▼

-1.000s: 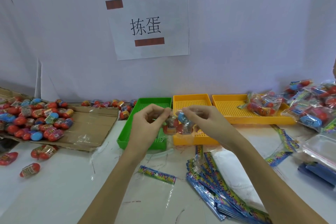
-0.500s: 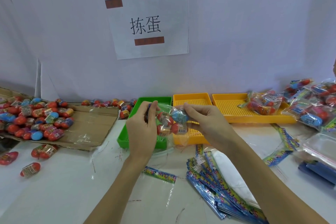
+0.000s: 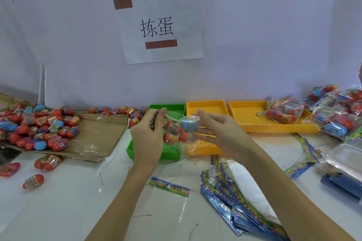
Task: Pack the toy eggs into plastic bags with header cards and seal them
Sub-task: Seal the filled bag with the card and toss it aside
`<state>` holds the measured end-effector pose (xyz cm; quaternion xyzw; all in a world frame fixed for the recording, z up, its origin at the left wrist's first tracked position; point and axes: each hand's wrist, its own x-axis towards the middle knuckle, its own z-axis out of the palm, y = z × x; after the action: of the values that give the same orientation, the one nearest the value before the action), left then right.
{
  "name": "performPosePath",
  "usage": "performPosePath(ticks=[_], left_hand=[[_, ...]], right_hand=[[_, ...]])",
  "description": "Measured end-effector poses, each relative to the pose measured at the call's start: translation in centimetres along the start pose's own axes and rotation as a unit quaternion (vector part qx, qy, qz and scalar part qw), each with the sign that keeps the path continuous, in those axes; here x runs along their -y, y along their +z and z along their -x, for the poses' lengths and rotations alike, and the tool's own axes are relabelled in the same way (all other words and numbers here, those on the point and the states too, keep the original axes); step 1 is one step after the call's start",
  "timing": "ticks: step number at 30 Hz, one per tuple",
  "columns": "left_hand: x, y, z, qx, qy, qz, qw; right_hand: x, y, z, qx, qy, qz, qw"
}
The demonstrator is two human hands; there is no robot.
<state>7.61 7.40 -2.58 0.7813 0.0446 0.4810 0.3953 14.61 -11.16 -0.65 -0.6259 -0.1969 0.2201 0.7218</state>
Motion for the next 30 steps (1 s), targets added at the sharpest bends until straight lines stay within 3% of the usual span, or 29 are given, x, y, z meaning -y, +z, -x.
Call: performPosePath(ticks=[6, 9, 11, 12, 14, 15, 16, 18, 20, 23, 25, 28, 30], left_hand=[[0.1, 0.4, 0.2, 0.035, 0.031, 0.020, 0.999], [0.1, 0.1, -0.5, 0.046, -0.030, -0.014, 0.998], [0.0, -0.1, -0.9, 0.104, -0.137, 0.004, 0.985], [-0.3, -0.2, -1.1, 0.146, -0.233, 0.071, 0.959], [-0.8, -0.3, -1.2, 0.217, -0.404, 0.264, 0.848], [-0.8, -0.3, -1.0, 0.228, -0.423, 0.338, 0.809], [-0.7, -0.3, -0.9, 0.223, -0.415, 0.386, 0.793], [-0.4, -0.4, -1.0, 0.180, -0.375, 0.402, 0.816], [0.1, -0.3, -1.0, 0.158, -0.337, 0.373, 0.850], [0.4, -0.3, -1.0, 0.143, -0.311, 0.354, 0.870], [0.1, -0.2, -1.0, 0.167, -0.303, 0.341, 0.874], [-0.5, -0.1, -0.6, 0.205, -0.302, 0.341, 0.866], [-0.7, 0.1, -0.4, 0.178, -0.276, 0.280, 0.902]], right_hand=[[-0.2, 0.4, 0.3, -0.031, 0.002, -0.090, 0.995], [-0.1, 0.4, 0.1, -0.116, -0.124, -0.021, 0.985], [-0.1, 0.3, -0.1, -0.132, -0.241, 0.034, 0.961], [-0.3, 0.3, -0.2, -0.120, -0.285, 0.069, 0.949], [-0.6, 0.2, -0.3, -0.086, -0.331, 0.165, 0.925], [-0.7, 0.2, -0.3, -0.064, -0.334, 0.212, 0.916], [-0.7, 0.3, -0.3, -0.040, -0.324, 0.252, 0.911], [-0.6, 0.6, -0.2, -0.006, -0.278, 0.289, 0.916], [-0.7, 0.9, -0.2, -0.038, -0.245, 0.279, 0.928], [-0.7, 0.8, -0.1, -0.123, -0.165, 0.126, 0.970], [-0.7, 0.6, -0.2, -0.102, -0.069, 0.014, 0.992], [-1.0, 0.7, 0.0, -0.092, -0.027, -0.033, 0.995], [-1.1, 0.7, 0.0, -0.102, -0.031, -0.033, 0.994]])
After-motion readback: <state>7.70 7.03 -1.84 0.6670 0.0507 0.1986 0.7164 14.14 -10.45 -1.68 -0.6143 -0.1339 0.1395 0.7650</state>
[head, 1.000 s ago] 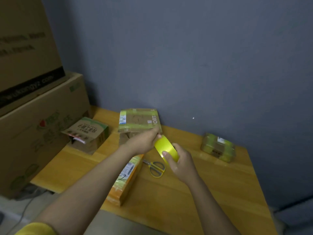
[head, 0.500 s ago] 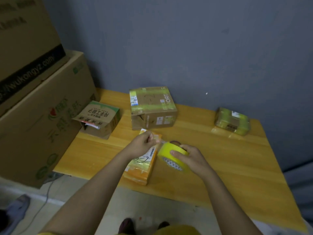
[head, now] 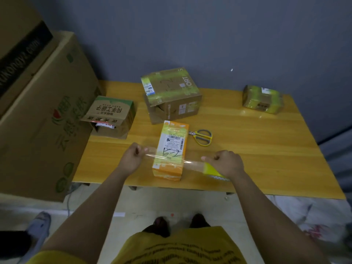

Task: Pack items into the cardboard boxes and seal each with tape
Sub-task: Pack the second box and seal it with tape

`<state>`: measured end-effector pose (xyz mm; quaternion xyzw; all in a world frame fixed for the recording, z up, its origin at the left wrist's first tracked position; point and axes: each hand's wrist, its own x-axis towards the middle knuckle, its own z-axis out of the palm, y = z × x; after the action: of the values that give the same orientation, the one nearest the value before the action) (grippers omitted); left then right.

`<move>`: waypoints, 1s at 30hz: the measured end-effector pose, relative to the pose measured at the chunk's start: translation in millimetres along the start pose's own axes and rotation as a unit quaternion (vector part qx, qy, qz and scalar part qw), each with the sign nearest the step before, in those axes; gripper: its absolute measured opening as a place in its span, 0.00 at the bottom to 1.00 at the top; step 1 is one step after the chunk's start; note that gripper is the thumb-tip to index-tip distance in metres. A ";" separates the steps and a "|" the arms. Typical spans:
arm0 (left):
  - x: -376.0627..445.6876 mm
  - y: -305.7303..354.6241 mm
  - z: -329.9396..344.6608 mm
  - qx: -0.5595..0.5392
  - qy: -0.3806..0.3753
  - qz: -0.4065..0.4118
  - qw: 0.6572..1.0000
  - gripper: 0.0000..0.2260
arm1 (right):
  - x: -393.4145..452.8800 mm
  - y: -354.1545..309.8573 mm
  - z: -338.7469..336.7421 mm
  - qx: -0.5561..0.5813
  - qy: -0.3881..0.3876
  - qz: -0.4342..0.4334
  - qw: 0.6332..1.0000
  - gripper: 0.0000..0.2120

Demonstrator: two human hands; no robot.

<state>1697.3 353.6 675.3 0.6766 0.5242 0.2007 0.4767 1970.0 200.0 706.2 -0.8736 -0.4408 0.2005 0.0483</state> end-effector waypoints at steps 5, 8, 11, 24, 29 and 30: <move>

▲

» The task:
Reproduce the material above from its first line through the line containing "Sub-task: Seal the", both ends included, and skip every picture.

» The completed task:
-1.000s: 
-0.500s: 
+0.000s: 
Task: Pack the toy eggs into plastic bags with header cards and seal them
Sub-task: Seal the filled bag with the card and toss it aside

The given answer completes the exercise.